● THE PROBLEM: Whenever a line in the entries below includes the string "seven", count that line. Report the total alone.

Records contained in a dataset
---+---

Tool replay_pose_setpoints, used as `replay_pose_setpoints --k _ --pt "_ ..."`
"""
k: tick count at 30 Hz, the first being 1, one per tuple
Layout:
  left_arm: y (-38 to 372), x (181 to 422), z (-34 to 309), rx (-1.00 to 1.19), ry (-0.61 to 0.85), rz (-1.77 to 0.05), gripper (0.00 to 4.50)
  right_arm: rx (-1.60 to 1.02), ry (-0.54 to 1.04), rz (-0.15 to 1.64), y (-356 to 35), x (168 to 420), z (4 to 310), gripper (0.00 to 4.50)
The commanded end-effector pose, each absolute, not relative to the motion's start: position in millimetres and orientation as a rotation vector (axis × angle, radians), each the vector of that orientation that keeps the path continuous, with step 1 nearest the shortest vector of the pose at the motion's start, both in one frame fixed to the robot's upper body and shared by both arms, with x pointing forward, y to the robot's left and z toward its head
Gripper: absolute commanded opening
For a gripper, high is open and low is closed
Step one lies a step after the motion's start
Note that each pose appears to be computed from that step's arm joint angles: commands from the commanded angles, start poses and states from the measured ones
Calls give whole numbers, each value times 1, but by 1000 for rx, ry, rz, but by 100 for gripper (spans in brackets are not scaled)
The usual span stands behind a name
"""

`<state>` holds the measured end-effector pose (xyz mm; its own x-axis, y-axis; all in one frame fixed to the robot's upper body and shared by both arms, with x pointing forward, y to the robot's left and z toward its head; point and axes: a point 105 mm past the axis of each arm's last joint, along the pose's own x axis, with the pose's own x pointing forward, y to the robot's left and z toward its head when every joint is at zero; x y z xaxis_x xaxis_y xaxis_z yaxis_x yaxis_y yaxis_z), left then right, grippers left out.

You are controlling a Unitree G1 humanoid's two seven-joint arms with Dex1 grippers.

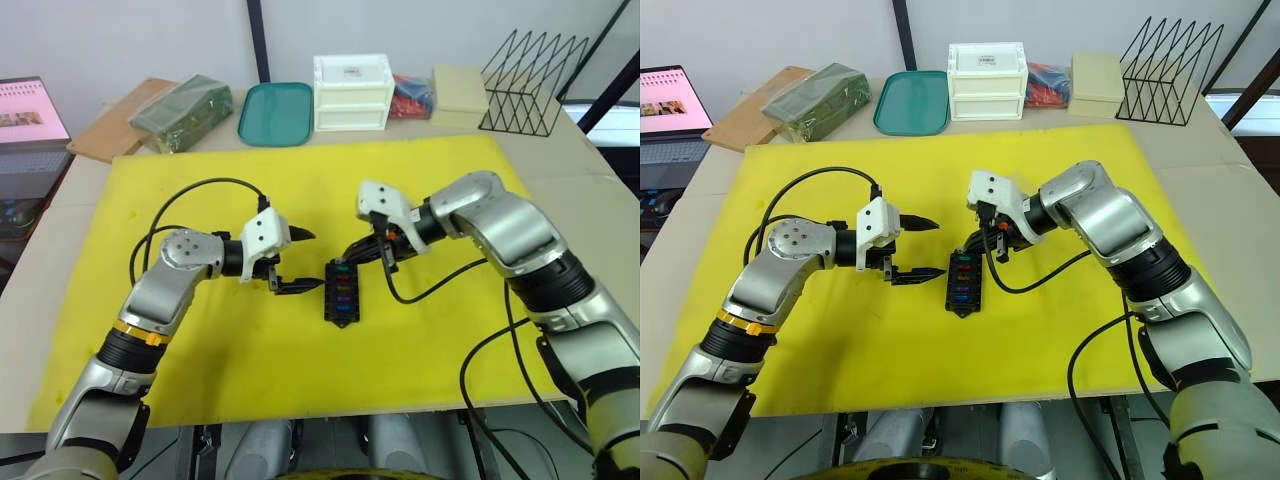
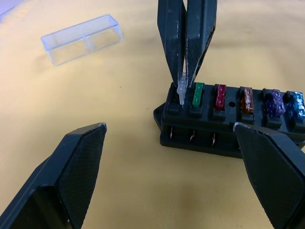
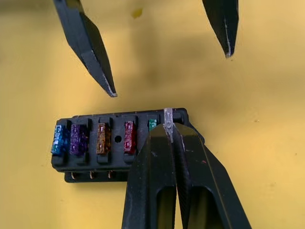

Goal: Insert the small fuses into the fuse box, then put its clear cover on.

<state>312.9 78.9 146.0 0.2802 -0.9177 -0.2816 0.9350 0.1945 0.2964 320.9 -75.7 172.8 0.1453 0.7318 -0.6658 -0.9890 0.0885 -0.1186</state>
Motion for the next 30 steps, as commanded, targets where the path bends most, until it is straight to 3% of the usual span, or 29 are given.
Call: replay_pose_setpoints --k 1,8,30 --pt "76 309 154 470 2 -1308 450 -696 428 1352 -69 321 194 1" --pt "74 300 151 471 10 -1365 450 -831 418 1286 -72 325 199 1" --pt "71 290 146 473 46 -1470 450 -761 526 1321 -68 318 198 1"
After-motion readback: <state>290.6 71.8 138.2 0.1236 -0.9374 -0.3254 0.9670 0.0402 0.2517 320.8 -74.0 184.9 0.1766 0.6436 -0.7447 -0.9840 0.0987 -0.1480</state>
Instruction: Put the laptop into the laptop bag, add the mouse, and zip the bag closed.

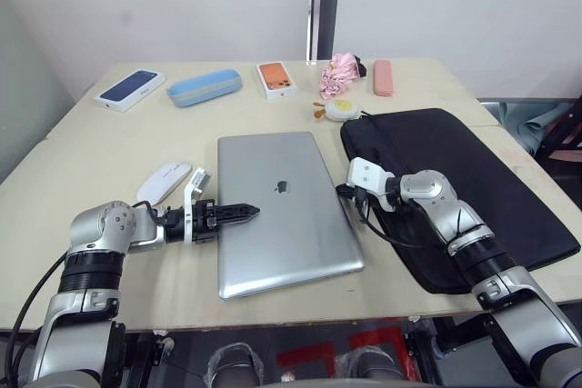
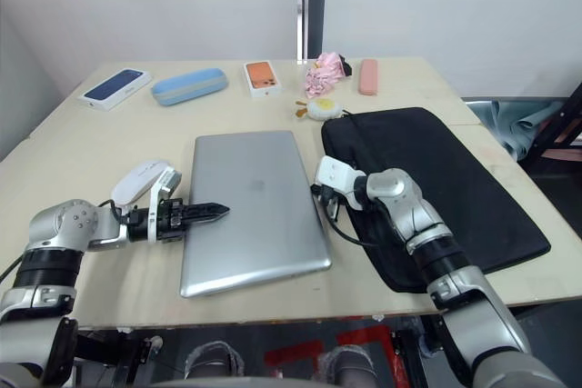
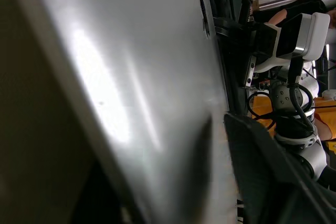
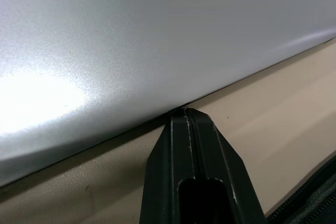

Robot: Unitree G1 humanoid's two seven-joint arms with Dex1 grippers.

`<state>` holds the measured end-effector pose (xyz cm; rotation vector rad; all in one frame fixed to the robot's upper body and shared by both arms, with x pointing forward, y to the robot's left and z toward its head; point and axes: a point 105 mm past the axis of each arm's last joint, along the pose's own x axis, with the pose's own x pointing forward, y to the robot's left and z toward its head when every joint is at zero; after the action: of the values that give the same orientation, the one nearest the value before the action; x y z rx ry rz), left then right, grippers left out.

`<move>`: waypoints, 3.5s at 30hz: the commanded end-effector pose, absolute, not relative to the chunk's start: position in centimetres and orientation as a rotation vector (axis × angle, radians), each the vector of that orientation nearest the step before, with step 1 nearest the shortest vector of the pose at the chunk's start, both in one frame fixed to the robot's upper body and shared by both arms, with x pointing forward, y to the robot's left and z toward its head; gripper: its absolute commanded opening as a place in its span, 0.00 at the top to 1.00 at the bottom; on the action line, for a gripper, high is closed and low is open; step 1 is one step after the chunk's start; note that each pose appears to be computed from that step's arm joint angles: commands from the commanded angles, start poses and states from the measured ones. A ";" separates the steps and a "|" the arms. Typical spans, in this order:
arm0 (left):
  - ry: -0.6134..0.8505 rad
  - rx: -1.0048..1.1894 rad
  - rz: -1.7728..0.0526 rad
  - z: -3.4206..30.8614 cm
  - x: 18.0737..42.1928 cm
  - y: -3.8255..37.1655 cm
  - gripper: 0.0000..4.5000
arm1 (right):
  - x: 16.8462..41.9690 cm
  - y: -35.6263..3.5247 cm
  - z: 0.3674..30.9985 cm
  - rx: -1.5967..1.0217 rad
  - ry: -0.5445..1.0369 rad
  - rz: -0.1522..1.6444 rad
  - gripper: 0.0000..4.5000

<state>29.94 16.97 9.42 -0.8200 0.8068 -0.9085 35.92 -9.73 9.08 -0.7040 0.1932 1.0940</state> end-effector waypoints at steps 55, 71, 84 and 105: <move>0.809 -1.009 -1.037 12.0 27.8 11.7 0.93 | 31.5 -15.0 14.3 -0.419 0.353 0.764 0.01; 0.827 -0.963 -1.035 11.7 27.2 11.5 0.93 | 34.3 -16.0 11.5 -0.395 0.421 0.662 0.16; 0.829 -0.964 -1.031 11.5 27.0 11.5 0.93 | 34.7 -17.3 11.1 -0.413 0.427 0.604 0.99; 0.733 -1.045 -1.068 13.5 28.1 11.0 0.93 | 34.4 -18.5 15.4 -0.048 0.414 0.600 0.99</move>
<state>27.82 11.39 10.12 -1.0270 0.8729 -0.9465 34.04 -18.06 13.00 -0.0409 0.4912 0.6103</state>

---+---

● YOUR SOLUTION: 2